Membentuk Karakter Pendidikan

Rancangan Undang-Undang tentang Badan Hukum Pendidikan (RUU BHP) telah resmi disahkan oleh DPR. Meski telah disahkan, undang-undang tersebut masih tetap menyisahkan polemik dan sejumlah kekawatiran di masyarakat. Kekawatiran yang paling nyata adalah RUU BHP dapat merangsang timbulnya karakter komersil dan elitis dalam institusi pendidikan.
Kekawatiran tersebut bukan tanpa alasan. Salah satu sumber kekawatiran yang menyebabkan perdebatan itu ialah ketidakyakinan bahwa pemerintah tetap akan berperan dalam persoalan pendidikan. Karena secara substansi, RUU BHP antara lain mengarahkan untuk melepaskan perguruan tinggi dari intervensi pemerintah. Nah kelak, perbedaan antara perguruan tinggi negeri dan perguruan tinggi swasta tidak ada lagi. Semuanya dikelola dalam sebuah model privatisasi.
Istilah privatisasi pasti kental dengan pendekatan modal. Privatisasi itu memang berangkat dari konsep liberalisme dan kapitalisme, di mana model pelayanan sudah membidik segmen tertentu demi perputaran modal. Tentu saja, jika pendekatan modal yang dikedepankan maka hasilnya dapat dipastikan lekat dengan transaksi untung dan rugi. Jika konsep ekonomi seperti itu yang dianut, maka dunia pendidikan dapat berubah menjadi barang komoditi yang siap untuk dikomersilkan kepada peserta didik.
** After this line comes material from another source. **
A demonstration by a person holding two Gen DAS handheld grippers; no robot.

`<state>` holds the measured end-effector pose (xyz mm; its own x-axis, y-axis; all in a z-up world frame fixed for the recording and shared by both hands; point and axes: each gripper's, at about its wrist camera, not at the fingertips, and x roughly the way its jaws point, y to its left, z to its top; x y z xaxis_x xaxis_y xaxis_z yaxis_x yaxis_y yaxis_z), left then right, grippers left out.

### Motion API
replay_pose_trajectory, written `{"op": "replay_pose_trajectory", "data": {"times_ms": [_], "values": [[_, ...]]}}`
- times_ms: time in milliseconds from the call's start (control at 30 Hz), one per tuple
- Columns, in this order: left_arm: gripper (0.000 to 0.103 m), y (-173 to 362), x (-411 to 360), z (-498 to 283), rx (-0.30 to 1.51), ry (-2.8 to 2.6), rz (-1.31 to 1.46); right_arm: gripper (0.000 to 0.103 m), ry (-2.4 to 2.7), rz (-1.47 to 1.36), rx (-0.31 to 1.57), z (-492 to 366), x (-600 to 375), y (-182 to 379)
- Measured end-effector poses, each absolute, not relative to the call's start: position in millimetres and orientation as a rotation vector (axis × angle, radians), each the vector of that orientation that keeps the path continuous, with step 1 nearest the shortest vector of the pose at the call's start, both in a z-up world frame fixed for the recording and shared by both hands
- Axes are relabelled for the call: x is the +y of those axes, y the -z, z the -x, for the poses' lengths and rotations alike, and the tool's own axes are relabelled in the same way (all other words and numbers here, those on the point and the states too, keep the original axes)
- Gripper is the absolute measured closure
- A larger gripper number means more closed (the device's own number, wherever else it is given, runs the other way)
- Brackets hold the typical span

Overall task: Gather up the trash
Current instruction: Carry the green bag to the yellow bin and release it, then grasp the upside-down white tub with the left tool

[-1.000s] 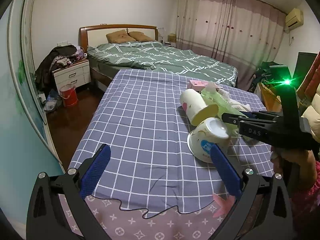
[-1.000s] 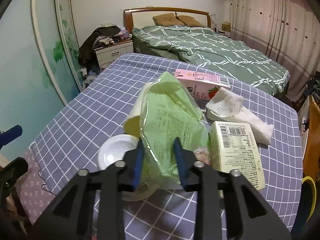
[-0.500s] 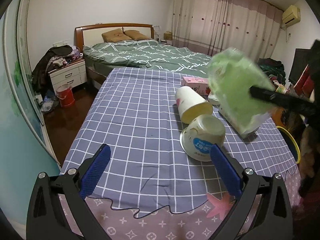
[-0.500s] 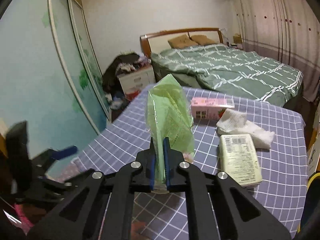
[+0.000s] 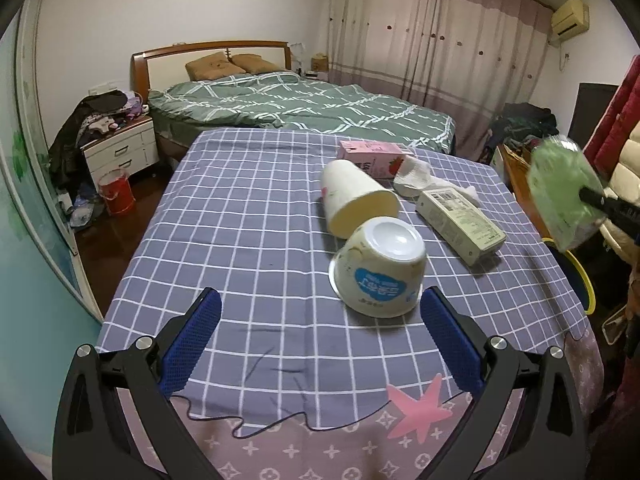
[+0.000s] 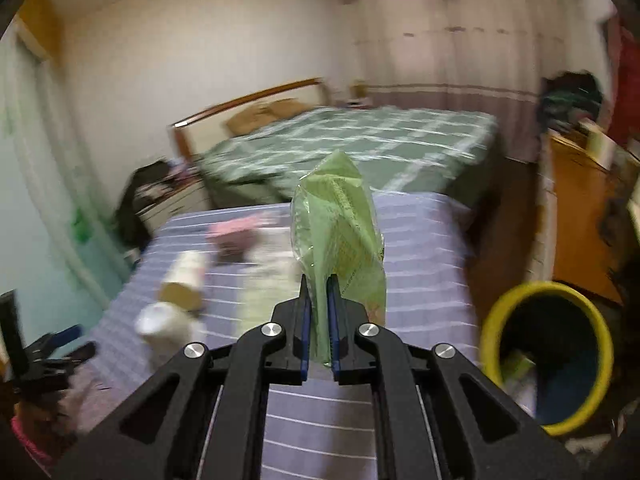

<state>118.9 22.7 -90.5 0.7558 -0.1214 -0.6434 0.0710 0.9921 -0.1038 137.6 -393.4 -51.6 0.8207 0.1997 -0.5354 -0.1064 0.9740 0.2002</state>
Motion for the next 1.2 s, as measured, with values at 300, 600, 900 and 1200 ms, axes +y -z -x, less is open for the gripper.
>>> {"op": "replay_pose_trajectory", "data": {"times_ms": [300,600,900,1200], "values": [[0.005,93,3,-132,0.738,0.142,0.053,0.095,0.16,-0.275,0.632,-131,-512,106],[0.005,94,-26,-146,0.762,0.167,-0.002,0.091,0.276,-0.31,0.691,-142,-557,151],[0.005,100,-46,-162,0.786,0.195,-0.024,0.074,0.289,-0.345,0.687,-137,-569,159],[0.005,117,-52,-183,0.832,0.215,-0.023,0.071,0.249,-0.358,0.694,-132,-562,159]]}}
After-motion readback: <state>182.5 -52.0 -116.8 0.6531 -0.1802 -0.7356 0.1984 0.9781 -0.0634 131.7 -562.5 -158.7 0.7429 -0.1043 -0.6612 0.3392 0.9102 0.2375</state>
Sebagai pranata yang lekat dengan hajat hidup sebuah bangsa, tidaklah pantas lembaga pendidikan berhitung-hitung dengan modal seperti layaknya lembaga bisnis. Di sisi lain, jika pemerintah memang bermaksud mengurangi perannya dalam pengelolaan pendidikan, maka muncul ketidakyakinan akan komitmen pemerintah untuk ikut membantu menanggung beban biaya pendidikan. Apalagi pemerintah seperti ‘mengeluh’ karena selama ini biaya operasional yang dikeluarkan untuk penyelenggaraan pendidikan tidaklah kecil.
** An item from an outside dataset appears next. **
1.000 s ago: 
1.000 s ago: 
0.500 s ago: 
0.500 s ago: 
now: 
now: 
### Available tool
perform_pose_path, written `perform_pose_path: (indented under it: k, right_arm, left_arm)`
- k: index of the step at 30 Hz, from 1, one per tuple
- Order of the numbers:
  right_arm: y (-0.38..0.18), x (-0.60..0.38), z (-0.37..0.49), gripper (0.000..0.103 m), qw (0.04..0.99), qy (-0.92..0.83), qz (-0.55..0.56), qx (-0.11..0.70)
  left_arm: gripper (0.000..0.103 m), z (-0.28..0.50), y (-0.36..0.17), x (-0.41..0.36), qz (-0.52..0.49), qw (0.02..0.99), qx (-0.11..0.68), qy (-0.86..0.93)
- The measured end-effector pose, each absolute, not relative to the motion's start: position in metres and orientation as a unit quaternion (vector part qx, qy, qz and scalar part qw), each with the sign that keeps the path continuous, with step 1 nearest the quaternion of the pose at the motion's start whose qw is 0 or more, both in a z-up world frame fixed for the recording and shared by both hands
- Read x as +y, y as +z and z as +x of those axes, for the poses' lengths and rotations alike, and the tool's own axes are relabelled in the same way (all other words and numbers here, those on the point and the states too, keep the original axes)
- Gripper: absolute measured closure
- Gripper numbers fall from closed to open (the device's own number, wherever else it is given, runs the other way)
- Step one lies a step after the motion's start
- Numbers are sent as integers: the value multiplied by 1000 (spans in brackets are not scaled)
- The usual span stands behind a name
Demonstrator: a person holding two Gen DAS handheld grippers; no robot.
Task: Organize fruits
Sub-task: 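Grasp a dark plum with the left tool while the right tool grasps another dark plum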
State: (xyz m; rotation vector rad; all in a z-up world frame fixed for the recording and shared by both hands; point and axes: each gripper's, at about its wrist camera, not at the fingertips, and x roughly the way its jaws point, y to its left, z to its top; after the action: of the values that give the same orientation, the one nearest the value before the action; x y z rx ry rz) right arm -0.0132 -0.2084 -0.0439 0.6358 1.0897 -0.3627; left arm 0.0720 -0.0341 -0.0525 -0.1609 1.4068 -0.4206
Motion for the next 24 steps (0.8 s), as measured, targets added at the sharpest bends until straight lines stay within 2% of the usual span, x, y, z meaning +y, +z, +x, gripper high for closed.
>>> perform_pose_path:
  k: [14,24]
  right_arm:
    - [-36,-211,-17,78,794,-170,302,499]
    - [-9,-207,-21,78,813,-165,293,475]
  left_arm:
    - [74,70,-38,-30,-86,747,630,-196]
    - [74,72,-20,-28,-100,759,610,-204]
Nah, jika institusi pendidikan memang dituntut untuk mandiri dan tidak lagi berpangku tangan pada subsidi pemerintah, maka logikanya, metode bisnis menjadi sebuah keharusan. Apalagi, BHP memberikan wewenang bagi institusi pendidikan untuk melakukan pengelolaan secara otonom. Dengan kata lain, BHP adalah badan hukum bagi penyelenggaraan atau satuan pendidikan formal, yang berfungsi memberikan pelayanan pendidikan kepada peserta didik, berprinsip nirlaba, dan dapat mengelola dana secara mandiri untuk memajukan satuan pendidikan.
Nirlaba, yaitu prinsip kegiatan yang tujuan utamanya bukan mencari sisa lebih. Sehingga apabila timbul sisa lebih hasil usaha dari kegiatan BHP, maka seluruh sisa lebih hasil kegiatan tersebut harus ditanamkan kembali ke dalam BHP untuk meningkatkan kapasitas dan mutu layanan pendidikan. Hal inilah yang dikawatirkan akan menyulut praktik komersialisasi.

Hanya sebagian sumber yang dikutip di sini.